For given mRNA (input is set of mRNA), how can I predict which microRNA will target my set of mRNA? Could you guys give me a hint? Because currently most cases need both mRNA expression file and miRNA database as inputs for orthogonal prediction, but I'm studying in mitochondrial, no miRNA database is available, thus I want to try putative tools as a start.
As per my understanding, miRNA seeds bind to the 3'UTR of mRNA to block the subsequent translation. Human MT(assuming that you organism of interest is Human) genome has single exon genes (without UTR's), so I assume miRNA's will have no expression control over mitochondrial proteins. Also, it would not be possible for miRNA's from other chromosomes to have any role in MT-mRNA::miRNA interaction, since this will need extra carrier activity to transfer miRNA's to mitochondrial compartment, & stabilization of miRNA as mature sequences have smaller half life than mRNA (??) . Irrespective of the biology here (as we don't know the situation particularly regarding mitochondrial genome) , even predictive methods are to be approached step by step.
Perform blast with all know mature miRNA sequence from all organism
against MT genome of interest, to detect miRNA belonging to
MT-genome.
Once you have candidate miRNA sequences , detection of mRNA::miRNA
interaction would be trivial. Simplest approach would be detecting
seed complementarity in MT-mRNA sequences.
[EDIT: As suggested by @Khader ]
Most of the TargetPrediction implementations are dependent on seed complementarity & conservation. To make it more sensitive , there have been studies showing usefulness of thermodynamics of mRNA::miRNA interactions (which is more useful in this particular case as MT sequences are highly conserved, might give more FP's than normal). Please go throgh following paper microRNA Target Prediction under Relaxed Seed and No Conservation Requirements. targetThermo is one such implementation (Never tried it myself). Also you can use PITA (it just needs target sequences & mature miRNA sequences - both in fasta format). Of cource one can always use substring matching functions for reverse complemented seed sequences against target sequences (Perl-Python-Shell anything will do).
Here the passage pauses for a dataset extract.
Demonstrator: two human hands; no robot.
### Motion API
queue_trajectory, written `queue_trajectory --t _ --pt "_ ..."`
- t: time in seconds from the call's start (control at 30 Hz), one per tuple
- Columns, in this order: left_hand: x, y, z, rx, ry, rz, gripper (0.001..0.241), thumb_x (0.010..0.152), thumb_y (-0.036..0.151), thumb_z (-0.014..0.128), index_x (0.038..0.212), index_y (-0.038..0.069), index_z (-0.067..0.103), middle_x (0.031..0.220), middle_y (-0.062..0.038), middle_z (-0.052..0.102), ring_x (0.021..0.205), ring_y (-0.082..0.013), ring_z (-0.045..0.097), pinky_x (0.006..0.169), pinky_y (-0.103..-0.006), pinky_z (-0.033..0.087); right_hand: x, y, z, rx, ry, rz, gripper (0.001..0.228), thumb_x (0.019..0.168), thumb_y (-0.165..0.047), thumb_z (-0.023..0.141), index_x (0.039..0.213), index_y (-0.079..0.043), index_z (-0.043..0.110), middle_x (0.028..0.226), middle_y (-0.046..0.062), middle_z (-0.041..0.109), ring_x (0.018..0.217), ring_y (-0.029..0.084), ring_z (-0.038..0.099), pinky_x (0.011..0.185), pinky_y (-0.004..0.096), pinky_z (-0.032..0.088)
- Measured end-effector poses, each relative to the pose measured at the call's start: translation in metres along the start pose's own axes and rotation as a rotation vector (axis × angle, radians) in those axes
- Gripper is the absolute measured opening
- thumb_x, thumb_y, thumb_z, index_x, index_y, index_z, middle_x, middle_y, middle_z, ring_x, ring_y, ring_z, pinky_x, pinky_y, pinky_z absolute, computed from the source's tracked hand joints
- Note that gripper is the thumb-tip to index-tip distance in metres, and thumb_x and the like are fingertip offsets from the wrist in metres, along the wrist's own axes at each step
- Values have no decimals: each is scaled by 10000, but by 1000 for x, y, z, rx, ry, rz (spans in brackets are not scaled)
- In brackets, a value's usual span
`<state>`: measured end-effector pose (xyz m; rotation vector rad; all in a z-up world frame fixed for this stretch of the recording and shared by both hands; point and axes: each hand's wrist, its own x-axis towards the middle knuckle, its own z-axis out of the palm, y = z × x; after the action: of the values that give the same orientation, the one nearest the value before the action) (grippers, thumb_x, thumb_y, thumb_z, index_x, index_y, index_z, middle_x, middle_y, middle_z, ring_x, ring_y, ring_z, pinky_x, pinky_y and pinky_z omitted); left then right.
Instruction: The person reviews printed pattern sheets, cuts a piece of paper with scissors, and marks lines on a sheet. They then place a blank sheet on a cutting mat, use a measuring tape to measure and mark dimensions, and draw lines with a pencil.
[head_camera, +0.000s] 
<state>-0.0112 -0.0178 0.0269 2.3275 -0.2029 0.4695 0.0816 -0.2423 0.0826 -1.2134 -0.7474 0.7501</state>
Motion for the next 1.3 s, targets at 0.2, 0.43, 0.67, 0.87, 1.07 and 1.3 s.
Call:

You should look to see if your microRNAs of interest have been detected in the mitochondria. One paper discussing this subject is here. There are others, some dealing with the subject in general or in review, and others dealing with specific microRNAs. If a predicted miR-mRNA interaction involves a miR that has been reported in mitochondrial extracts, you and your colleagues are much more likely to believe it could be real.
After a small discussion with my senior, she gave me a brief reply, and I hope the additional answers will help anyone who came across the similar questions.
To scan the mitochondrial genome for potential miRNA target sites, I suggest to use several independent algorithms like RNA22, Target Scan, miRanda, PITA and miRWalk. miRanda algorithm, which relies on both the complementarity of miRNA and target sequences and on the conservation of the target site. Target Scan algorithm (http://www.targetscan.org/) searches for the presence of conserved target sites that match the seed region of each miRNA and assesses the structural accessibility of the predicted target site. RNA22 is based on the Teiresias algorithm, which relies on a pattern-based approach without using conservation filters. The miRWalk algorithm is based on a computational approach starting with a heptamer seed of miRNA and identifies possible complementary on the complete mitochondrial genome (as input mitochondrial mRNA sequence). A probability distribution of random matches of a subsequence (miRNA 5′ end sequence) in the given sequence was calculated by using Poisson distribution where a low probability implies a significant hit. All predictions algorithms were run under default parameters.
My goal is simple, I want to predict whether miRNA will target given mRNA, just based on prediction, even though the pure mathematical prediction will not be 100% positive. Finally I try PITA for such a simple prediction.
To complete your answer, you could also suggest an ideal tool for detection seed complementarity.